The “Snowball” Effect In Kubernetes

So, a weird thing occurred in Kubernetes on the GKE cluster we have at the office. I figured I would do a write up here, before I forget everything and maybe allow the Kubernetes devs to read over this as an issue (https://github.com/kubernetes/kubernetes/issues/93783)

We noticed some weirdness occurring on our cluster when Jobs and CronJobs started behaving strangely.

Jobs were spawning but seemed to not spawn any pods to go with it, even over an hour later, they were sitting there without a pod to go with it.

Investigating other jobs, I found a crazy large number of pods in one of our namespaces, over 900 to be exact. These pods were all completed pods from a CronJob.

The CronJob was scheduled to run every minute, and the definition of the CronJob had valid values for the history — sensible values for .spec.successfulJobsHistoryLimit and .spec.failedJobsHistoryLimit were set. And even if they weren’t, the defaults would (or should) be used.

So why did we have over 900 cron pods, and why weren’t they being cleaned up upon completion?

Just in case the number of pods were causing problems, I cleared out the completed pods:

kubectl delete pods -n {namespace} $(kubectl get pods -n {namespace} | grep Completed | awk '{print $1}' | xargs)

But even after that, new jobs weren’t spawning pods. And in fact, more CronJob pods were appearing in this namespace. So I disabled the CronJob

kubectl patch cronjobs -n {namespace} {cronjob-name} -p '{"spec" : {"suspend" : true }}'

But that also didn’t help, pods were still being generated. Which is weird — why is a CronJob still spawning pods even when it’s suspended?

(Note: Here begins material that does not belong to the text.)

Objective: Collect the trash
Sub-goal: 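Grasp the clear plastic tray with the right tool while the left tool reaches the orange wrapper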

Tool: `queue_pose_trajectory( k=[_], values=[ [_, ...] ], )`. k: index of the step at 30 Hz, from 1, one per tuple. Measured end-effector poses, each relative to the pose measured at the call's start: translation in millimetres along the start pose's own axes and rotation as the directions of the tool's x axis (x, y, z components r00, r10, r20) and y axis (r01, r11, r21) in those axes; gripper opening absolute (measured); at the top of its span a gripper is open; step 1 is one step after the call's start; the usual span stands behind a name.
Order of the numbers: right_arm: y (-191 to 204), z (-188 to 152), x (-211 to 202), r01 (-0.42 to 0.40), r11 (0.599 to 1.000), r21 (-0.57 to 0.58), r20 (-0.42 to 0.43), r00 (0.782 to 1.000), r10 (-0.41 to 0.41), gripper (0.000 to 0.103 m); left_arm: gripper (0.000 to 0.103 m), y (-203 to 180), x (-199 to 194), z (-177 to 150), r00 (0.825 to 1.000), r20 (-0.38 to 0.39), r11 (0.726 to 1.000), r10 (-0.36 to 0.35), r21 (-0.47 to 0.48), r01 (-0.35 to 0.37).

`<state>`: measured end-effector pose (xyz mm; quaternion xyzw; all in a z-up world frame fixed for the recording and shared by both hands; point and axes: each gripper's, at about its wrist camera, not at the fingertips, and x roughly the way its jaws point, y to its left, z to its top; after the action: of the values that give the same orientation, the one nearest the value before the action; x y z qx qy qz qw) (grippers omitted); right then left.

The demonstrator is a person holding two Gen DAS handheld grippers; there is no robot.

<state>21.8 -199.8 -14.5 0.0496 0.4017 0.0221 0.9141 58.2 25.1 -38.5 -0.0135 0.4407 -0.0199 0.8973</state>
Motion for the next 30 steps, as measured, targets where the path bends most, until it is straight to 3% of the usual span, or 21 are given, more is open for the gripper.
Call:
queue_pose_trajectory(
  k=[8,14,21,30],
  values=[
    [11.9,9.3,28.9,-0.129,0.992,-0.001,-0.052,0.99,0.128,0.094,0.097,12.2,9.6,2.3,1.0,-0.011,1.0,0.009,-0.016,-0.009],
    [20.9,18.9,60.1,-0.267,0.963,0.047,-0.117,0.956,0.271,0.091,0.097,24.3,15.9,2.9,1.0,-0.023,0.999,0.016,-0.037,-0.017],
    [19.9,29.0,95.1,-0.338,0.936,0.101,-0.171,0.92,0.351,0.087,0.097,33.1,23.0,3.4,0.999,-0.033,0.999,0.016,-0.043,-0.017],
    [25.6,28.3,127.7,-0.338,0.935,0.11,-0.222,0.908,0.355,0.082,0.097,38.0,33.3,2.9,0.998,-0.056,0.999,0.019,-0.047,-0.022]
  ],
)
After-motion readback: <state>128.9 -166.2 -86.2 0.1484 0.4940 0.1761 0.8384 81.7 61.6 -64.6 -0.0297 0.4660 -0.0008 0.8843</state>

So then I remembered that CronJobs actually generate Job objects. So I checked the Job objects and found over 3000 Job objects. Okay, something is seriously wrong here, there shouldn’t be 3000 Job objects for something that only runs once a minute.

So I went and deleted all the CronJob related Job objects:

kubectl delete job -n {namespace} $(kubectl get jobs -n {namespace} | grep {cronjob-name} | awk '{print $1}' | xargs)

This reduced the pods down, but did not help us determine why the Job objects were not spawning pods.

I decided to get Google onto the case and raised a support ticket.

Their first investigation brought up something interesting. They sent me this snippet from the Master logs (redacted)

2020-08-05 10:05:06.555 CEST - Job is created
2020-08-05 11:21:16.546 CEST - Pod is created
2020-08-05 11:21:16.569 CEST - Pod (XXXXXXX) is bound to node
2020-08-05 11:24:11.069 CEST - Pod is deleted

2020-08-05 12:45:47.940 CEST - Job is created
2020-08-05 12:57:22.386 CEST - Pod is created
2020-08-05 12:57:22.401 CEST - Pod (XXXXXXX) is bound to node

Spot the problem?

The time between “Job is created” and “Pod is created” around 80 minutes in the first case, and 12 minutes in the second one. That’s right, it took 80 minutes for the Pod to be spawned.

And this is where it dawned on me about what was possibly going on.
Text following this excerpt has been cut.